Here in the UK it's pretty much all open plan, everywhere. In the customer office I'm in this week the entire (Agile) team sits in an open plan area and there are conference rooms at each end, of differing sizes, that can be used when privacy is needed (or wanted).
In the Oracle offices it's pretty much the same, most areas are open plan, but some of the senior management gets their own office... a lot of the desking is hot desked too, so there's not a huge amount of "this is my space, this is yours" over here... although messing with the resourcers would be a REALLY bad idea!
But other poor souls have it even worse, having to sit next to some kind of secretarial or legal team, who have much more to chat about.
Alex: Totally agreed. The old Santa Monica office (now Google) put me too close to sales folks who were constantly on the phone. I used to get in early to have quiet time, but that only works for development.

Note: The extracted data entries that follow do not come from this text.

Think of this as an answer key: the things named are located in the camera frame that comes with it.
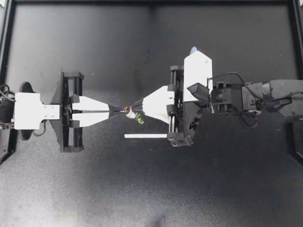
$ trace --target white 3d-printed part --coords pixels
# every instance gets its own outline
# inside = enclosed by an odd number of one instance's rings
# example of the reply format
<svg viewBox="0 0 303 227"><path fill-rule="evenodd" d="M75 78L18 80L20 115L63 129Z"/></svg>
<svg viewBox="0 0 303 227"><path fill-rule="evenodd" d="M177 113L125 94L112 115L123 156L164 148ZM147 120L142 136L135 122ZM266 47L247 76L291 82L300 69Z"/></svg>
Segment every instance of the white 3d-printed part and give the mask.
<svg viewBox="0 0 303 227"><path fill-rule="evenodd" d="M168 86L162 86L143 99L142 108L146 116L159 119L169 124L166 105L175 103L175 93L167 91Z"/></svg>
<svg viewBox="0 0 303 227"><path fill-rule="evenodd" d="M200 51L196 51L184 59L183 102L197 101L187 89L195 83L207 87L207 78L213 76L212 60ZM213 81L208 82L209 93L213 90Z"/></svg>
<svg viewBox="0 0 303 227"><path fill-rule="evenodd" d="M72 104L73 110L109 111L108 104L106 103L85 96L79 96L79 100L79 103Z"/></svg>
<svg viewBox="0 0 303 227"><path fill-rule="evenodd" d="M104 113L73 113L72 119L80 121L80 127L87 127L109 118L109 112Z"/></svg>
<svg viewBox="0 0 303 227"><path fill-rule="evenodd" d="M141 138L166 138L167 134L124 134L126 139L141 139Z"/></svg>
<svg viewBox="0 0 303 227"><path fill-rule="evenodd" d="M39 93L22 93L15 95L15 129L39 129L40 122L58 120L60 118L59 105L44 105L40 101Z"/></svg>

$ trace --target black mount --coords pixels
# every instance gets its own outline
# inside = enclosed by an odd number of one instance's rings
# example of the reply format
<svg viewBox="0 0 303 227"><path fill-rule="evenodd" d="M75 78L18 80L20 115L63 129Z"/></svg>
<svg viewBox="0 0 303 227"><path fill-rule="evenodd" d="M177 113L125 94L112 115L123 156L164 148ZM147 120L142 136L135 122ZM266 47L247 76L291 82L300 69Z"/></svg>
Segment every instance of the black mount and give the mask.
<svg viewBox="0 0 303 227"><path fill-rule="evenodd" d="M70 145L69 135L71 125L71 115L81 113L79 110L72 110L71 97L82 96L82 80L84 76L80 72L62 72L50 104L60 105L60 119L50 120L56 133L61 152L80 152L83 150L82 128L73 129L73 145ZM73 86L70 96L69 85Z"/></svg>
<svg viewBox="0 0 303 227"><path fill-rule="evenodd" d="M183 79L183 66L171 66L168 90L175 91L175 104L167 105L169 114L167 139L173 147L191 146L202 113L209 111L208 89L199 83L188 87L198 101L183 102Z"/></svg>

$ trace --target green object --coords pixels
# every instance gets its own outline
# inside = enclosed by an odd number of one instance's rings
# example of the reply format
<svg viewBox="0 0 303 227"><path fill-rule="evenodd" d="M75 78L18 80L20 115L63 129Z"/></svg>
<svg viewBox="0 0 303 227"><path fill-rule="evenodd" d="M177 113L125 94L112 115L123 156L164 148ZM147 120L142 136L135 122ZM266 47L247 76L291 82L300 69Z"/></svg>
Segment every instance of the green object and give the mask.
<svg viewBox="0 0 303 227"><path fill-rule="evenodd" d="M136 119L135 119L139 124L143 124L144 121L143 121L143 118L141 116L141 114L139 113L136 113Z"/></svg>

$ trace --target white mounting plate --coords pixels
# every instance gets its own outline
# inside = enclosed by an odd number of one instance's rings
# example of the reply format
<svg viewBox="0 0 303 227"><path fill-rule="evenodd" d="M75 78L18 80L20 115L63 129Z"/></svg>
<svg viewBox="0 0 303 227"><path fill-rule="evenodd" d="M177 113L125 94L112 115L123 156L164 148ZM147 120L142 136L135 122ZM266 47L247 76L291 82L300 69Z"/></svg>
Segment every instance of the white mounting plate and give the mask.
<svg viewBox="0 0 303 227"><path fill-rule="evenodd" d="M197 101L187 89L195 83L207 87L207 78L213 76L212 60L200 51L196 51L184 59L183 102ZM213 90L213 81L208 83L209 93Z"/></svg>
<svg viewBox="0 0 303 227"><path fill-rule="evenodd" d="M40 101L39 93L22 93L15 95L15 129L39 129L40 122L46 120L59 120L59 105L44 105Z"/></svg>

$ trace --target small object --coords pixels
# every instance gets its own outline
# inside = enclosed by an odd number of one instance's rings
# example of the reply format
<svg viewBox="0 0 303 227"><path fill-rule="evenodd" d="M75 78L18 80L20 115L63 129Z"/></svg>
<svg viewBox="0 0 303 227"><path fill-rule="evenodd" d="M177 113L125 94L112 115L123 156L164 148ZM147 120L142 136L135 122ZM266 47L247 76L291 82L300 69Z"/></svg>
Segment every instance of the small object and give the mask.
<svg viewBox="0 0 303 227"><path fill-rule="evenodd" d="M124 108L124 113L130 119L135 119L136 118L136 114L132 111L132 107L131 106L125 107Z"/></svg>
<svg viewBox="0 0 303 227"><path fill-rule="evenodd" d="M143 118L141 116L140 113L135 113L133 110L132 110L132 107L131 106L127 106L124 108L124 113L125 115L130 118L130 119L135 119L139 124L143 124L144 121L143 121Z"/></svg>
<svg viewBox="0 0 303 227"><path fill-rule="evenodd" d="M144 121L143 121L143 118L141 116L140 113L136 113L136 121L139 123L139 124L143 124Z"/></svg>

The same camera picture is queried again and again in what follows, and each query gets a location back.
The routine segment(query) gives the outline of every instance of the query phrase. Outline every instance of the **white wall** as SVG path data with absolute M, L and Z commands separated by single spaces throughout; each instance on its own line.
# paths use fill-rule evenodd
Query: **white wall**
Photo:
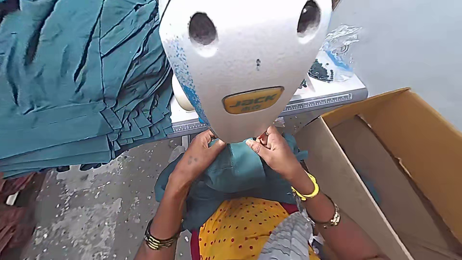
M 411 87 L 462 130 L 462 0 L 342 0 L 340 24 L 363 27 L 350 51 L 370 95 Z

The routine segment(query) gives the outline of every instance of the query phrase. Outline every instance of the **hand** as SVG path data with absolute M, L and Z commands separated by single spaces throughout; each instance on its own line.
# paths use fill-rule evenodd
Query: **hand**
M 268 166 L 285 179 L 292 180 L 300 173 L 306 175 L 300 162 L 276 127 L 268 127 L 268 130 L 257 137 L 256 141 L 249 139 L 245 143 L 263 158 Z
M 193 182 L 215 160 L 225 148 L 226 143 L 218 139 L 211 147 L 208 144 L 215 138 L 212 131 L 202 132 L 189 144 L 183 158 L 175 167 L 175 174 L 181 176 L 188 183 Z

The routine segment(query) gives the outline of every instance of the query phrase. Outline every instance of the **blue paint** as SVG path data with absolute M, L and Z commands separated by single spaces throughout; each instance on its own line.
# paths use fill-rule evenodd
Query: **blue paint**
M 178 37 L 176 40 L 170 42 L 169 51 L 167 55 L 169 56 L 170 64 L 173 68 L 176 78 L 180 83 L 181 88 L 188 97 L 191 105 L 195 108 L 199 118 L 202 119 L 203 123 L 207 126 L 210 126 L 210 123 L 205 116 L 204 110 L 201 106 L 201 100 L 197 96 L 195 91 L 195 85 L 193 78 L 189 73 L 189 66 L 186 61 L 186 55 L 184 54 L 184 49 L 180 46 Z

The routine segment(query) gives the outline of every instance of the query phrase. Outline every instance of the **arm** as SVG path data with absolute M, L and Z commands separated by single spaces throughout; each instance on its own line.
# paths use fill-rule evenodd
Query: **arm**
M 218 140 L 213 146 L 208 147 L 213 137 L 210 130 L 198 134 L 170 174 L 164 197 L 152 219 L 150 232 L 154 237 L 168 239 L 179 231 L 184 203 L 191 184 L 215 160 L 226 145 Z M 143 241 L 134 260 L 172 260 L 175 258 L 175 251 L 176 243 L 169 248 L 152 250 Z
M 298 192 L 311 194 L 314 191 L 313 182 L 274 126 L 270 126 L 256 141 L 248 140 L 246 143 Z M 322 192 L 307 199 L 303 204 L 308 214 L 316 221 L 327 222 L 334 216 L 334 205 Z M 340 223 L 337 226 L 327 229 L 318 226 L 326 243 L 339 259 L 388 259 L 358 224 L 344 212 L 340 214 Z

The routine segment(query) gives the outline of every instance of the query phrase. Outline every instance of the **ruler scale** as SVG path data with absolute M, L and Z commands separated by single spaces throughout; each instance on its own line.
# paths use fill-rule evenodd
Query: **ruler scale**
M 320 105 L 338 103 L 338 102 L 348 101 L 352 99 L 353 99 L 352 93 L 342 94 L 342 95 L 337 95 L 337 96 L 327 97 L 327 98 L 321 98 L 321 99 L 314 99 L 314 100 L 286 105 L 286 108 L 282 111 L 282 113 L 315 107 L 315 106 L 320 106 Z M 180 132 L 189 131 L 189 130 L 198 130 L 201 128 L 206 129 L 207 126 L 200 122 L 192 122 L 192 123 L 174 125 L 172 126 L 172 128 L 173 128 L 173 133 L 175 134 L 175 133 L 180 133 Z

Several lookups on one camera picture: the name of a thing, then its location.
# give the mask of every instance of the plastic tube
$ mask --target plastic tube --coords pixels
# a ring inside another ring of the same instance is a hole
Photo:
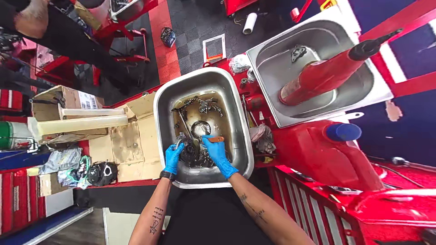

Only once I've experienced something remotely like it; I was working with 3 colleagues in one room, and at some point someone in charge of things decided we would work better with a 5 feet wall in the middle, seating us two by two. Still opposite of each other, but facing the wall instead of our colleagues. I hated it.
If you work in an office with out this level of protection and have psychiatric episodes such as panic attacks visit the Panic Attacks page at VisionAndPsychosis.Net.
The phenomenon produces a variety of symptoms including depression. There are pages of events going back over a hundred years to support this.
I live in Portland, which has by far the biggest nomadic tech workforce I've seen. The combination of wi-fi enabled spots like coffee houses, great public transportation, excellent bike-friendly conditions, and heavy-duty Open Source roots make it an ideal spot for work environment freedom.